(COLLECTED MATERIAL):
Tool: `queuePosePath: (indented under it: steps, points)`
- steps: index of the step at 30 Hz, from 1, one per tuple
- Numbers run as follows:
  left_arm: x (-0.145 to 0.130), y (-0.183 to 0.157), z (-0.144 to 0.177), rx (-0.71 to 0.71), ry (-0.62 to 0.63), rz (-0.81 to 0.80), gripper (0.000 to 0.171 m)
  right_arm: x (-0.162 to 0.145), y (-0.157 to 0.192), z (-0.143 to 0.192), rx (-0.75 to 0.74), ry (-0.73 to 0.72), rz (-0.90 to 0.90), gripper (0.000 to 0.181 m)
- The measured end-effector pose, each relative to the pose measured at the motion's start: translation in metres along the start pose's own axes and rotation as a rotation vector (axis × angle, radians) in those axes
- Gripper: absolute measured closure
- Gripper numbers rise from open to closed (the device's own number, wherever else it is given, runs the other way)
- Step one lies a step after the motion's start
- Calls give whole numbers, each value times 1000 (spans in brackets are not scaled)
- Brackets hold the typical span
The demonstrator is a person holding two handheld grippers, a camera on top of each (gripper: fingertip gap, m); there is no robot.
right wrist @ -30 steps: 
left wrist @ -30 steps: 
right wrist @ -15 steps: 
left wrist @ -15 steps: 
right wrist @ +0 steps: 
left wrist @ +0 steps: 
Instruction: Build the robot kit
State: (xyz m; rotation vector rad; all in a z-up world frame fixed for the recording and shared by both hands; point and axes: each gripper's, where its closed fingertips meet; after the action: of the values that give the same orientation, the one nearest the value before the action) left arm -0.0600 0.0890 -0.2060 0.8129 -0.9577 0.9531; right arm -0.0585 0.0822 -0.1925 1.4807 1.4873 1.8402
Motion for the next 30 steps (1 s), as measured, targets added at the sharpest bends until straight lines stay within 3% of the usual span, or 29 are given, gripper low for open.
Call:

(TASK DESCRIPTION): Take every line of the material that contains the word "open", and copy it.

(ANSWER FOR THIS EXERCISE):
- Gripper numbers rise from open to closed (the device's own number, wherever else it is given, runs the other way)
Motion for the next 30 steps (1 s), as measured, targets added at the sharpest bends until straight lines stay within 3% of the usual span, or 29 are given, gripper low for open.

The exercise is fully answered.